As I wrote at the start, the festival was small, but I hope it grows.

Happy gardening! And GoGreen Virginia...and the east coast...and the US!


Anonymous said...

Hi. I'm new to the area. Would you happen to know where I can buy a kaffir lime tree. Thanks.

Judy Thomas said...

I purchased my Kaffir Lime at Edible Landscaping in Afton, VA (a great place, well worth the drive, though they do mail order too). Since then, I have seen Kaffir Limes at the Lewis Ginter Botanical Garden plant sale. The next sale is Friday and Saturday Sept 17 and 18. Even if the vendors don't have one at the sale, make sure to ask around there, I'm sure you will get a lead on one. It is also a great place to talk to growers from the area and learn a lot- though the fall sale is usually not as large as the spring sale. Logee's tropical plants catalog also has them mail order. You might want to call The Great Big Greenhouse to see if they have any in stock.

Anonymous said...

Thanks for replying so quickly.
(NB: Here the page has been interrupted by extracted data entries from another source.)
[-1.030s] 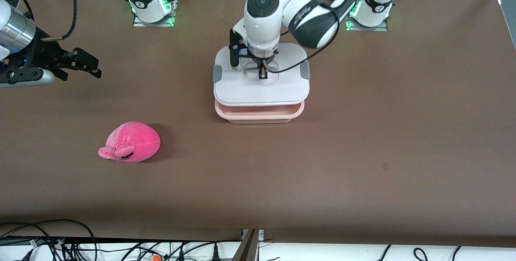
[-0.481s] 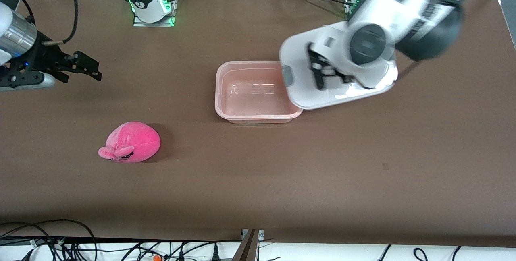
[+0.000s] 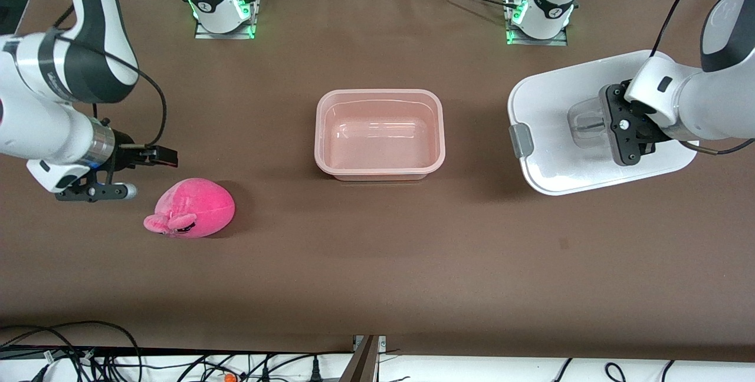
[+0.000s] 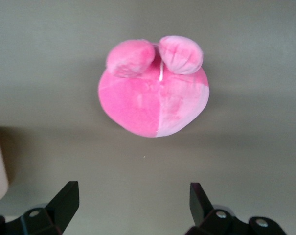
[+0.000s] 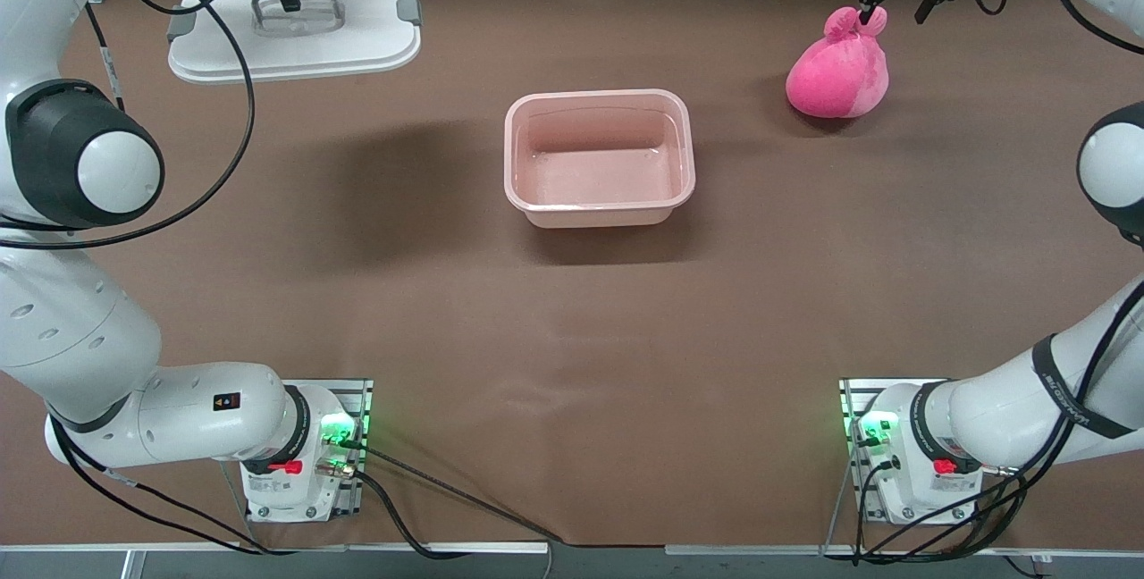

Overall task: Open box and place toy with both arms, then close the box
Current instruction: 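Lower the right gripper onto the pink plush and grasp it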

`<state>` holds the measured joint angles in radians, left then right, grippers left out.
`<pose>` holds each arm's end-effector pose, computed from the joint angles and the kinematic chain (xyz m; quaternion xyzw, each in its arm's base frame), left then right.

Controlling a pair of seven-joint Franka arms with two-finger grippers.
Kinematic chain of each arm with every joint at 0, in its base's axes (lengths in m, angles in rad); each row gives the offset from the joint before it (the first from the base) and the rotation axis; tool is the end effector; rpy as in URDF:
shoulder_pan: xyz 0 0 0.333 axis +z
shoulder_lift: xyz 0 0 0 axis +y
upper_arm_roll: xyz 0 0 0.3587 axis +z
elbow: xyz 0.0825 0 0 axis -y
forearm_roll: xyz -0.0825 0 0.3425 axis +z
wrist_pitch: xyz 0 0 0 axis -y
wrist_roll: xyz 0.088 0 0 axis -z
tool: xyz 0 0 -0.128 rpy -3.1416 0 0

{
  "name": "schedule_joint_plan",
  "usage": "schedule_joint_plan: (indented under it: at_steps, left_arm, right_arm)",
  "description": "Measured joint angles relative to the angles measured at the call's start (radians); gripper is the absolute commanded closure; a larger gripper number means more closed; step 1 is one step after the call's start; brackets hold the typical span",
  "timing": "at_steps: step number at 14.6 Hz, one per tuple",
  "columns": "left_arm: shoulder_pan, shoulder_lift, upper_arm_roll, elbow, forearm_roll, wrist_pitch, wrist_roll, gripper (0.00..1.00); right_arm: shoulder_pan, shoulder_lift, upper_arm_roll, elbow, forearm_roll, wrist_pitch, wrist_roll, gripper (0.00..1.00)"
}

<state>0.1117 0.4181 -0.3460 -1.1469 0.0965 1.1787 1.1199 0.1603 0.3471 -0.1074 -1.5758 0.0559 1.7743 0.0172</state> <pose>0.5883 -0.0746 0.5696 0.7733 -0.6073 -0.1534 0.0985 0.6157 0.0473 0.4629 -0.9972 -0.0120 0.0734 0.0059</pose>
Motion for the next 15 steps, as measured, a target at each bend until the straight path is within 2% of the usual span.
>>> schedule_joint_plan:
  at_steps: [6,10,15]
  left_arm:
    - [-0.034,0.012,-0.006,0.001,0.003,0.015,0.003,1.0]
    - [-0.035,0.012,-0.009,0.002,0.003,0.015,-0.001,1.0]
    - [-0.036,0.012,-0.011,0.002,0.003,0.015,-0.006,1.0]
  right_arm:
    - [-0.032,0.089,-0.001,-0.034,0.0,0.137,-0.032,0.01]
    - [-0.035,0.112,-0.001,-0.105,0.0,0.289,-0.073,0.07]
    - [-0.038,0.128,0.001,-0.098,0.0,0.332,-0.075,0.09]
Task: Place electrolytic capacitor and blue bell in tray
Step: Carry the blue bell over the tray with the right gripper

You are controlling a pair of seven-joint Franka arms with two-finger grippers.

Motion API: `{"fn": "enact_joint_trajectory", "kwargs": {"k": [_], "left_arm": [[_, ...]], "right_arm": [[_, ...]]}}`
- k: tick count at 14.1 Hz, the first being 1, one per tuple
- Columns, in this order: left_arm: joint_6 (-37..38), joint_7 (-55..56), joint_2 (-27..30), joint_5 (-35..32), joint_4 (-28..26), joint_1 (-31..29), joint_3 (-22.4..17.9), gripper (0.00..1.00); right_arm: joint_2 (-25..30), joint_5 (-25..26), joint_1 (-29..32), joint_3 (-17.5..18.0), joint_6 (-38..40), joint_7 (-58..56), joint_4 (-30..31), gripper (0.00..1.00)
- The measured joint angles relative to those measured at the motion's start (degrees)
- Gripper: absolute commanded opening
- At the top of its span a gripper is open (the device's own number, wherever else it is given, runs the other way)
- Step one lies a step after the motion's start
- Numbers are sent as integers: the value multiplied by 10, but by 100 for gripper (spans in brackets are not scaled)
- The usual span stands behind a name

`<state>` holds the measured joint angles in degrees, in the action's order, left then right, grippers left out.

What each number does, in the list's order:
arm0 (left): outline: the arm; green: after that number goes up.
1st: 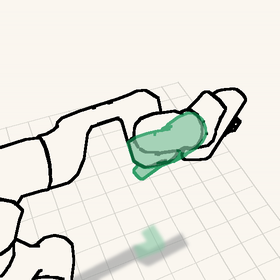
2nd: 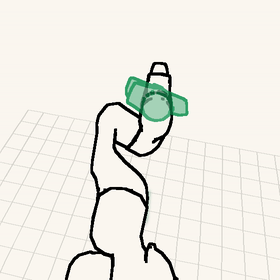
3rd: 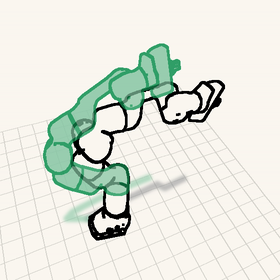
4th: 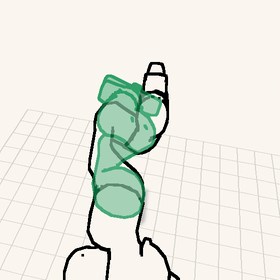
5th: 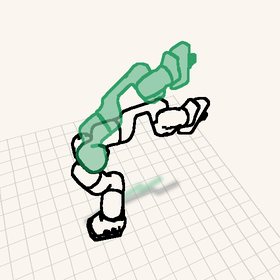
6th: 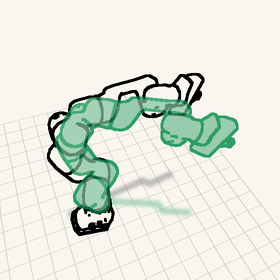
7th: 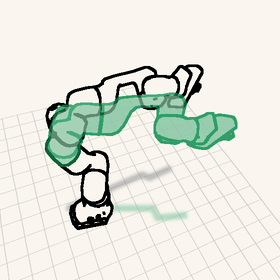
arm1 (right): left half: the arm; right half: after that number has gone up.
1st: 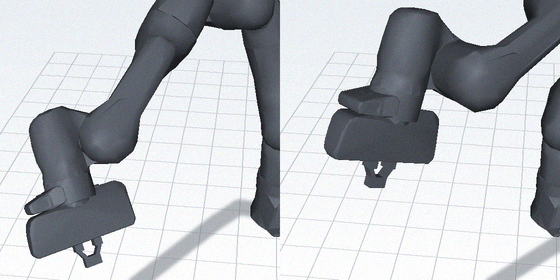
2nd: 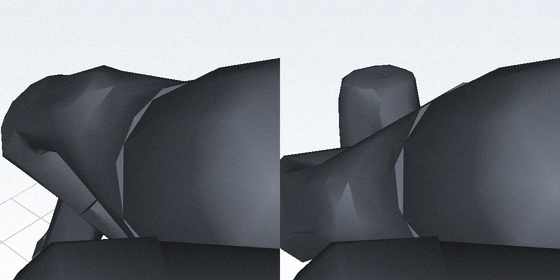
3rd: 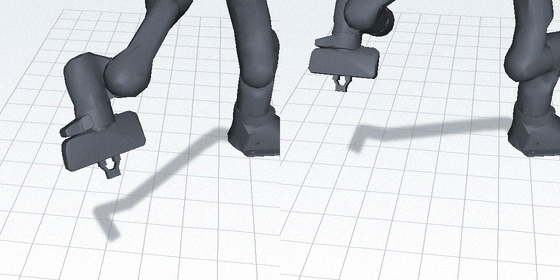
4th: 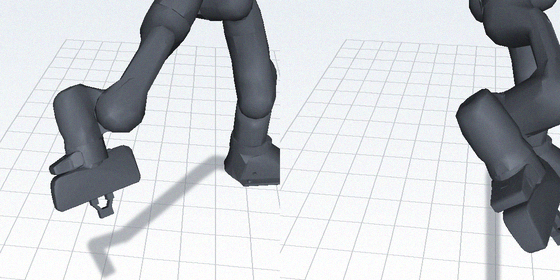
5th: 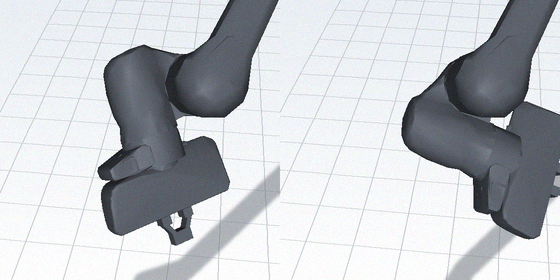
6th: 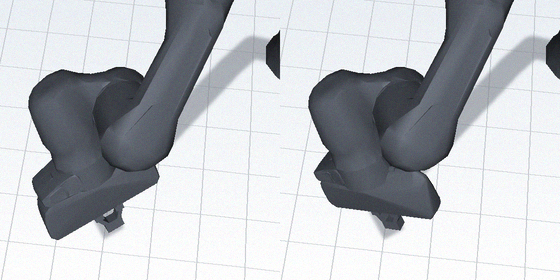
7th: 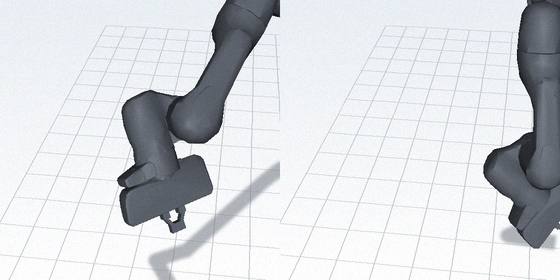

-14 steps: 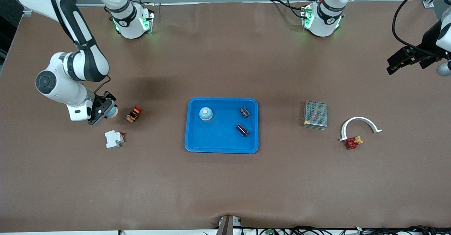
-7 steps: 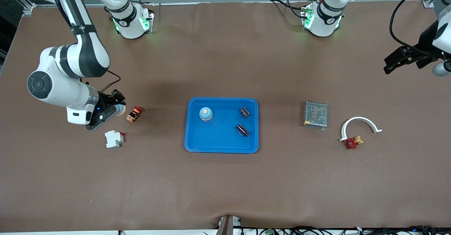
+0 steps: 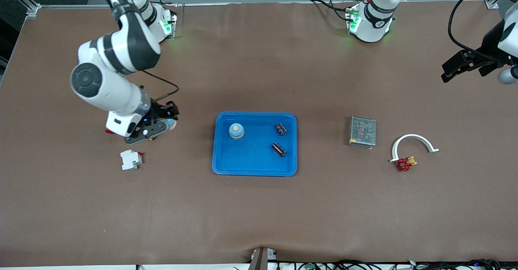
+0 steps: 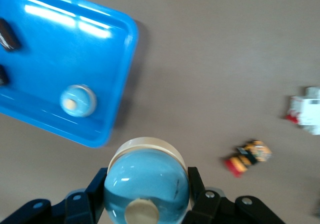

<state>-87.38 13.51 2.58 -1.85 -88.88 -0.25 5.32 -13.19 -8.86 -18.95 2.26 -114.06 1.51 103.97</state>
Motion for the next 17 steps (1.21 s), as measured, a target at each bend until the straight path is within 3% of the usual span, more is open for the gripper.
{"fn": "enact_joint_trajectory", "kwargs": {"k": [9, 17], "left_arm": [[-2, 0, 0, 11, 0, 1, 0, 100], [-2, 0, -1, 11, -2, 3, 2, 100]], "right_arm": [[-128, -2, -100, 0, -75, 198, -106, 35], [-221, 0, -114, -5, -175, 226, -136, 35]]}}
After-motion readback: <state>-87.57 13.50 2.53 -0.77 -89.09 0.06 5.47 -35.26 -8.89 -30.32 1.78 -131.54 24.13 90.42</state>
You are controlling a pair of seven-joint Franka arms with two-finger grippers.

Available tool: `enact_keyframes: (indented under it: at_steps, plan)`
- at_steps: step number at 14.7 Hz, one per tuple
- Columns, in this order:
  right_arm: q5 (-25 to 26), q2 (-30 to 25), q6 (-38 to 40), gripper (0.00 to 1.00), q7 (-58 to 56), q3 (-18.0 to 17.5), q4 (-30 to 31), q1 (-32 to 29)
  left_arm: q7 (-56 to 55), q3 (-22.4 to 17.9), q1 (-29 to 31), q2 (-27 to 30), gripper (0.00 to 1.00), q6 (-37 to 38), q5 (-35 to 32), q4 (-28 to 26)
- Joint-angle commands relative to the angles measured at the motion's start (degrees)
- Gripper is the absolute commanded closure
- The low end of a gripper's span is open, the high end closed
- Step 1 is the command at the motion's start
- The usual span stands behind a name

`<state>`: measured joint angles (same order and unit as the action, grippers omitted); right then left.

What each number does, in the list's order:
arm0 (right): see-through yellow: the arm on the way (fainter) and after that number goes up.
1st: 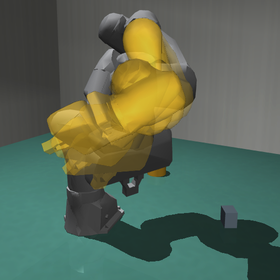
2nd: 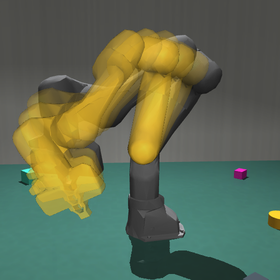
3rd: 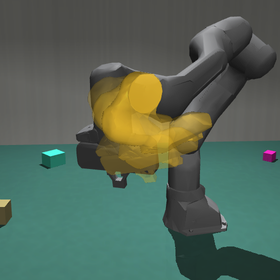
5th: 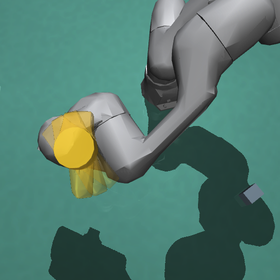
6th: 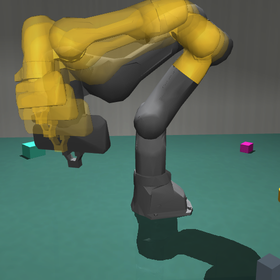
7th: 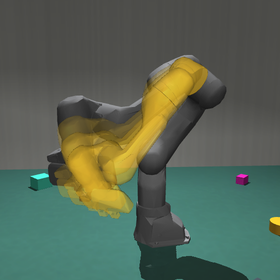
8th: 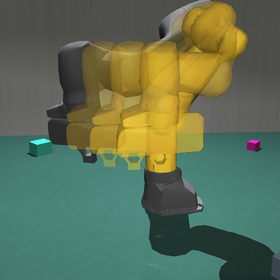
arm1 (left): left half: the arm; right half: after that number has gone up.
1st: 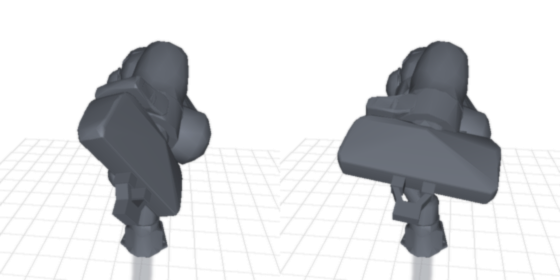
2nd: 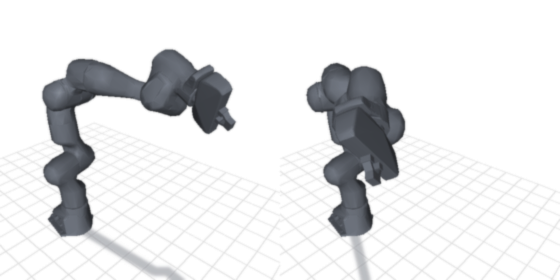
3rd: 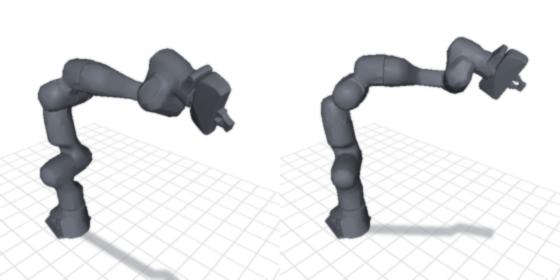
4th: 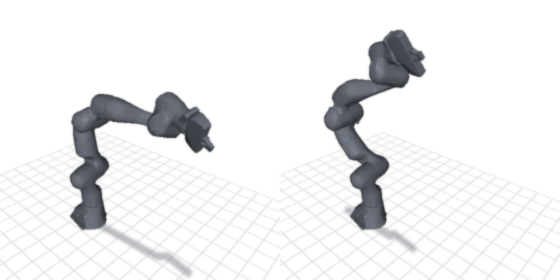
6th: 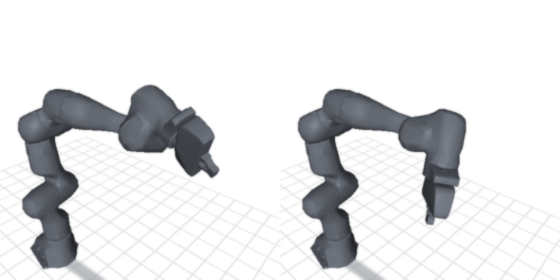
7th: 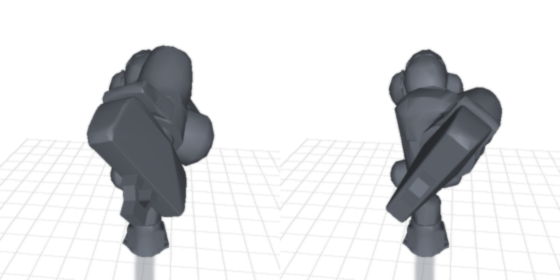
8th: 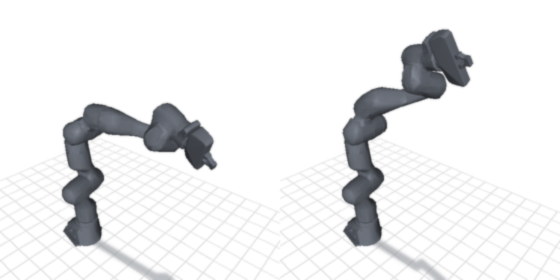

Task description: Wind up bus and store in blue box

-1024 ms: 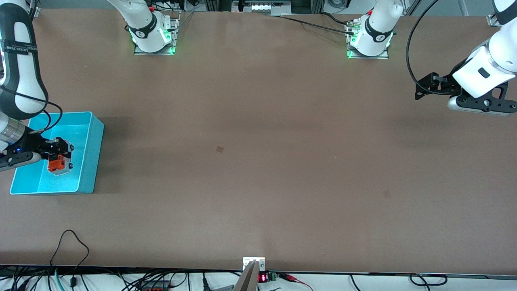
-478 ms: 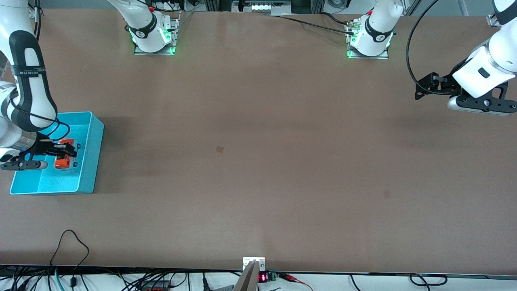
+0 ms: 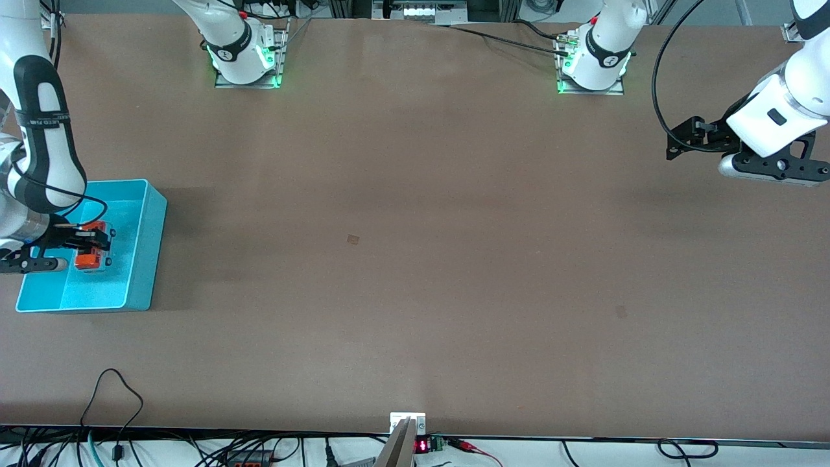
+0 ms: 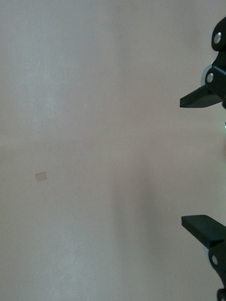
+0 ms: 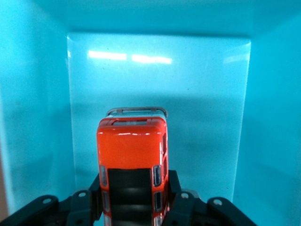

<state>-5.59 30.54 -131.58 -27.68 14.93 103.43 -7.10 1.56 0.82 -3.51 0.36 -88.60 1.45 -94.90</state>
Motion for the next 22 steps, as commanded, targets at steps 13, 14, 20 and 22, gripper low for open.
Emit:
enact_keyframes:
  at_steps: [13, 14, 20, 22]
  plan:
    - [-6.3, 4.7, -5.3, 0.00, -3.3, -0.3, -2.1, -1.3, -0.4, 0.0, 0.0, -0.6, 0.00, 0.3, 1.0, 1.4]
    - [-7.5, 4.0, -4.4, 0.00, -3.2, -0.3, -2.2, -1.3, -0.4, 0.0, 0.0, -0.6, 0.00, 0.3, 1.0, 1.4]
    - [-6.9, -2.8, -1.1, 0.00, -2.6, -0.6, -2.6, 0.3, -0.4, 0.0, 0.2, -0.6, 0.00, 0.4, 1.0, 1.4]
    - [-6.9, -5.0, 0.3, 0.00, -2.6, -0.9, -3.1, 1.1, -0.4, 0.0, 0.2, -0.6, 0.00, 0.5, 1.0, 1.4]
I appreciate it! If I can't locate on at Lewis or around the Richmond area, I'll make the drive to Afton. I miss having kaffir lime leaves in my soup.

Judy Thomas said...

You are welcome- and welcome to the area- it's a great region for gardening! I'll be at the Ginter sale- make sure to go to the spring sale next April or May- it's great!

Anonymous said...

just an update: I did find the lime tree. Thanks!

Judy Thomas said...

Did you get it at the Ginter sale or elsewhere?
I love the scent and taste of Kaffir lime in soups and also use it to season my oil before stir-frying vegetables.